The hospice told The Post last year that an IRS Form 990 document showing executive compensation for 2011 was not available. It was finally turned over in January along with records showing Fielding’s 2012 compensation falling to $355,980.

Fielding’s 2011 compensation jumped by almost a third to more than $710,000 from $545,897 in 2010, which was itself a 16 percent increase over 2009, according to IRS filings. His compensation dropped to just over $350,000 in 2012. Beginning in June 2012, Post articles called attention to executive pay amid layoffs.

Total bonus and incentive pay to top executives fell sharply from more than $600,000 in 2011 to less than $7o,000 in 2012, according to IRS filings.

The hospice reported 974 employees for 2010, 885 in 2011 and 898 in 2012.

At the time of the 2012 Memorial Day firings, volunteer hospice board chairman John Marino defended executive pay as appropriate to “attract and retain the best possible people.”

Last week, a hospice statement said, “We have, and will continue to serve our patients and families in an atmosphere of transparency. As a highly regulated Medicare provider, we have an outstanding record of operations. We welcome conversations with the community about any aspect of this story.”

The hospice says in its IRS filing, “Financial statements, governing documents and conflict of interest policies are not required disclosures pursuant to Internal Revenue Service Section 6104. These documents are not available to the public at this time.”

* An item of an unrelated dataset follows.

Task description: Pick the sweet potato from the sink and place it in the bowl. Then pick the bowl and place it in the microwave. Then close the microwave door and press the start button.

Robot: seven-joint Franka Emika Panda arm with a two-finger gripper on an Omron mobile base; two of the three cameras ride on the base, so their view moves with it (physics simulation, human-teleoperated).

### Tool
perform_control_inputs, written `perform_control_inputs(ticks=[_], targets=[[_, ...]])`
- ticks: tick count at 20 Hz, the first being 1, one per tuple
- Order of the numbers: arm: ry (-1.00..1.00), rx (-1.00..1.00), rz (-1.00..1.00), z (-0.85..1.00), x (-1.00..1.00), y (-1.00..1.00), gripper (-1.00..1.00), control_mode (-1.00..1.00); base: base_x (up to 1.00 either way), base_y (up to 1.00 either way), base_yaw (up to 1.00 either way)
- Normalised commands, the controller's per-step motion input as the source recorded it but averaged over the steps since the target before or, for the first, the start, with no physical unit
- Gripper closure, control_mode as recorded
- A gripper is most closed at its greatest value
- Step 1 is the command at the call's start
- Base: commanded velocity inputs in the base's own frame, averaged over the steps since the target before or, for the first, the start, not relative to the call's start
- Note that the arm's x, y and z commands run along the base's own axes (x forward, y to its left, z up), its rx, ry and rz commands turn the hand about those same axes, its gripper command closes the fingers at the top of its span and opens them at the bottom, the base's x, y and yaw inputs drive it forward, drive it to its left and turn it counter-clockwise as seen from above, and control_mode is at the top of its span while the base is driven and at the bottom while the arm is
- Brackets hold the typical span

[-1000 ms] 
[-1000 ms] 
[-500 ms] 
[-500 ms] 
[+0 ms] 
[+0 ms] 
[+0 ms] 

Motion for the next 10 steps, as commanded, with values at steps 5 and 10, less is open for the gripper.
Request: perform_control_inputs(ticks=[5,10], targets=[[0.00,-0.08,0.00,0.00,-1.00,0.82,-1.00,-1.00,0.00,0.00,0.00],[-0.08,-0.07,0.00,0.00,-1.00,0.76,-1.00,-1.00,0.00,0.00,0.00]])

Government payments from Medicare and Medicaid account for most of the hospice’s more than $90 million in annual revenues, records show, but it also solicits millions of dollars in public donations and uses the free labor of 745 volunteers to supplement 898 employees.

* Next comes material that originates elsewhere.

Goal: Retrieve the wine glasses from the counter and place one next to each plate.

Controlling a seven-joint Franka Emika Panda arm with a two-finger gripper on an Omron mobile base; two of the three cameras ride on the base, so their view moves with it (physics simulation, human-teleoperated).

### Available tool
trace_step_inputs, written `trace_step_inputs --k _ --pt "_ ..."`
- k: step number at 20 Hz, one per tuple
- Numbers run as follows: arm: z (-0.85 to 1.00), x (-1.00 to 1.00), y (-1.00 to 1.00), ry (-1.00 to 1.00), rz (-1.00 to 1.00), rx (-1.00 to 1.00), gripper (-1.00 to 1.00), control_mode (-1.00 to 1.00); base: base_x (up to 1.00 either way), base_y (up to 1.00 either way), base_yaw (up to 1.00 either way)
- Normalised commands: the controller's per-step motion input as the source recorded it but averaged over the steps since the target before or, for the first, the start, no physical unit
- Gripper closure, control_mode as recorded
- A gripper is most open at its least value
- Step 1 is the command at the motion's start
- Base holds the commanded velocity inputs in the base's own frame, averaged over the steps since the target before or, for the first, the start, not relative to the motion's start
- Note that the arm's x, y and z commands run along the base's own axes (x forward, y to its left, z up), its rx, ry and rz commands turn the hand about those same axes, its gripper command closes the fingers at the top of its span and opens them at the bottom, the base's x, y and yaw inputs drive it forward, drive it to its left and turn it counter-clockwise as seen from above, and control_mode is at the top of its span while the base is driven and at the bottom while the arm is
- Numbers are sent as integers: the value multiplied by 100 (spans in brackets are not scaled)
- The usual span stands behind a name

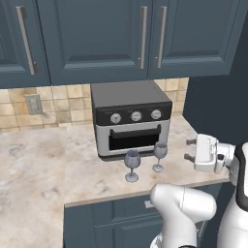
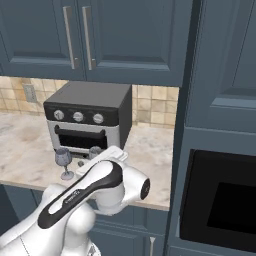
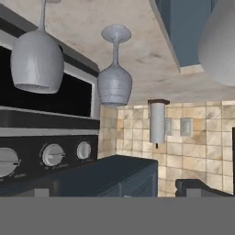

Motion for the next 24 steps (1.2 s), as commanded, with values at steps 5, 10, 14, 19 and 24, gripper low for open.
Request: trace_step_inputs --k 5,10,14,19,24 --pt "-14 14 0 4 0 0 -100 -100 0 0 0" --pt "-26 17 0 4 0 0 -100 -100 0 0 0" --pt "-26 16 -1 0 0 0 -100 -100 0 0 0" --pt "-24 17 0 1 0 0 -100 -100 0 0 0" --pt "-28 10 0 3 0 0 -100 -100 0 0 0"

The Post reported in 2012 that hospice’s financial records showed it did not need charitable donations to cover its expenses. The latest records then available showed more than enough revenue from federal taxpayers and other non-charitable sources to cover operating costs, including patients whose care was not covered by government or private payments.

Still, two different foundations with similar names have continued to raise money for Hospice of Palm Beach County at annual galas, golf and fishing tournaments. Public donations sent to the hospice have exceeded $22 million over five years, records show, though gifts have declined from $5.2 million in 2008 to $3.2 million in 2012.

NBC “Today” show host Matt Lauer formerly aided fundraising for Hospice of Palm Beach County for many years, but has declined comments for stories including this one through a network spokeswoman.

Fundraising officials said donations are used to cover enhancements not covered by the government such as certain pain-relieving treatments or procedures, music therapy, aromatherapy, education programs and camps for kids.

Hospice of Palm Beach County reported its largest expense paid to any contractor or entity was $21.3 million for “management services” to Trust bridge Inc. for its fiscal year ended Sept. 30, 2013. Trustbridge is the name of the affiliated company that pays CEO Fielding since the hospice’s merger with another Palm Beach County-based nonprofit, Hospice by the Sea, last year.

For Tucker, revelations of executive pay only make it more difficult to come to terms with her treatment by an organization whose website says, “We’re here to ease pain, anxiety and other symptoms, so your family can focus more on each other.”

She was left to fend for herself, she said.

“You preach one thing, but when it was time for me to take my journey, I was left to the wayside,” she said.